In seinen PERSPEKTIVEN greift Ansgar Hörsting, Präses des Bundes Freier evangelischer Gemeinden, einen Aspekt aus dem Leben oder ein Thema aus der öffentlichen Diskussion auf.
Mich hat schon immer das Verhältnis von qualitativ hochwertiger Arbeit einerseits und einem erwartungsvollen Gebet andererseits beschäftigt. Die Benediktiner brachten es auf die berühmte Formel „ora et labora“, bete und arbeite.
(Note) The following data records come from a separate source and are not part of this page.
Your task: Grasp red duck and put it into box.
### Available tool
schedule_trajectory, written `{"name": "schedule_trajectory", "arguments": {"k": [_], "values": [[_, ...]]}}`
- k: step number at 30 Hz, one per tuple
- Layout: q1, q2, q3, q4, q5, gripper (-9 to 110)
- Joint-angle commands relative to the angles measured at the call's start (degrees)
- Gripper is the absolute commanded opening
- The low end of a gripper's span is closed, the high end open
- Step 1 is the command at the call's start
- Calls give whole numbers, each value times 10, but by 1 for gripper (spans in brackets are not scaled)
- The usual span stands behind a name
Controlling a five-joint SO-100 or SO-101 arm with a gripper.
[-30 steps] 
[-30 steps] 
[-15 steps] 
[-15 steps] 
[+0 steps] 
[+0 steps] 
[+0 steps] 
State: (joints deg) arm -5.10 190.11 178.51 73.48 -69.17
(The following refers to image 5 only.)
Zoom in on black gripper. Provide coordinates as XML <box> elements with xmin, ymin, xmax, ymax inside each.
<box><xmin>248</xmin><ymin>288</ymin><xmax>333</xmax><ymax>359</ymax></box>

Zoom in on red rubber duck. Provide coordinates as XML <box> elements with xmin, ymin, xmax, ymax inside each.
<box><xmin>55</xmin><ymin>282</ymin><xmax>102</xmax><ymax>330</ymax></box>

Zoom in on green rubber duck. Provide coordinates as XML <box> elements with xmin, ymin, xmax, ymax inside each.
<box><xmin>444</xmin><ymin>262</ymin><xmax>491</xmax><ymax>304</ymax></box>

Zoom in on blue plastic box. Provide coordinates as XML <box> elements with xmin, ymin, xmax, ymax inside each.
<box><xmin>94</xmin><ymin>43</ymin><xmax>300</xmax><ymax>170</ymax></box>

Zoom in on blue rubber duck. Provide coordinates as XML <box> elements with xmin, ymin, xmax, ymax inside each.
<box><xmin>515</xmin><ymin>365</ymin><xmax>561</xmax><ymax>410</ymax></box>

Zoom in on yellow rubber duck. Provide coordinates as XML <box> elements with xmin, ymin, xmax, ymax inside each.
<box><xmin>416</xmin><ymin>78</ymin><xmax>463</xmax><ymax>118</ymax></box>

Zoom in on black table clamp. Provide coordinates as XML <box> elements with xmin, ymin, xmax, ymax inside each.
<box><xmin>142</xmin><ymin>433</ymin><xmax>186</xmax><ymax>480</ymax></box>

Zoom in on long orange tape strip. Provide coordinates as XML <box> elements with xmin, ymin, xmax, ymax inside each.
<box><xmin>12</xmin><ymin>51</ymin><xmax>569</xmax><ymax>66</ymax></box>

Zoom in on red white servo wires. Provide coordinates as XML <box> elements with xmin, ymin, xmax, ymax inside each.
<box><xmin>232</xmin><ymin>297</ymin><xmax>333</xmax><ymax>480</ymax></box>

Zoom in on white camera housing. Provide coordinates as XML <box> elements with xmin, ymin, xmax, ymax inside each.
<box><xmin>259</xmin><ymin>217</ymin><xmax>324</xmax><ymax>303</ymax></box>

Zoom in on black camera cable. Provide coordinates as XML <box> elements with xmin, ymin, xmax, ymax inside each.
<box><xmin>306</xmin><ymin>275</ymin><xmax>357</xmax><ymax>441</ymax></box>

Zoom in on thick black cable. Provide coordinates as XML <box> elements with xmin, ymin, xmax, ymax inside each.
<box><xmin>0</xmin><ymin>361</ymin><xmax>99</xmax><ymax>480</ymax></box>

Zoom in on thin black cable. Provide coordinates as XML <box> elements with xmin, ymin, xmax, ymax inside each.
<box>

Ja, wir Menschen sind geschaffen und in der Lage, die Qualität der Arbeit zu verbessern und durch kluges Handeln gute Ergebnisse hervorzubringen. Das gilt für den Bauern genauso wie für die Politikerin oder den Pastor.
Wir sind zugleich eingeladen und aufgefordert zu beten und allen Segen von Gott zu erwarten: die Frucht des Ackers, den Erfolg des politischen Handelns und die Wirkung der Predigt. All das bleibt unverfügbar. Ich lese: „Liebe nicht den Schlaf, damit du nicht verarmst …“ (Sprüche 20,13 | Elberfelder Bibel (ELB) | SCM R.Brockhaus 2006), aber auch „Vergebens ist es für euch, dass ihr früh aufsteht, euch spät niedersetzt, das Brot der Mühsal esst. So viel gibt er seinen Geliebten im Schlaf“ (Psalm 127,2 | ELB).
Spannungen wahrnehmen
Beides stimmt. Faulheit macht arm. Überspanntes Arbeiten ist aber auch vergeblich. Arbeit mit einem vertrauensvollen Herzen ist die Antwort. Aber gelingt uns das? Und woher weiß ich, was dran ist? Wir leben in solchen Spannungsfeldern. Und es gibt keine Formel, die diese Spannung auflöst. Manche sagen zwar: Bete, als ob alles Arbeiten nichts nützt, Arbeite, als ob alles Beten nichts nützt. Aber das klingt nicht nur paradox, es ist paradox.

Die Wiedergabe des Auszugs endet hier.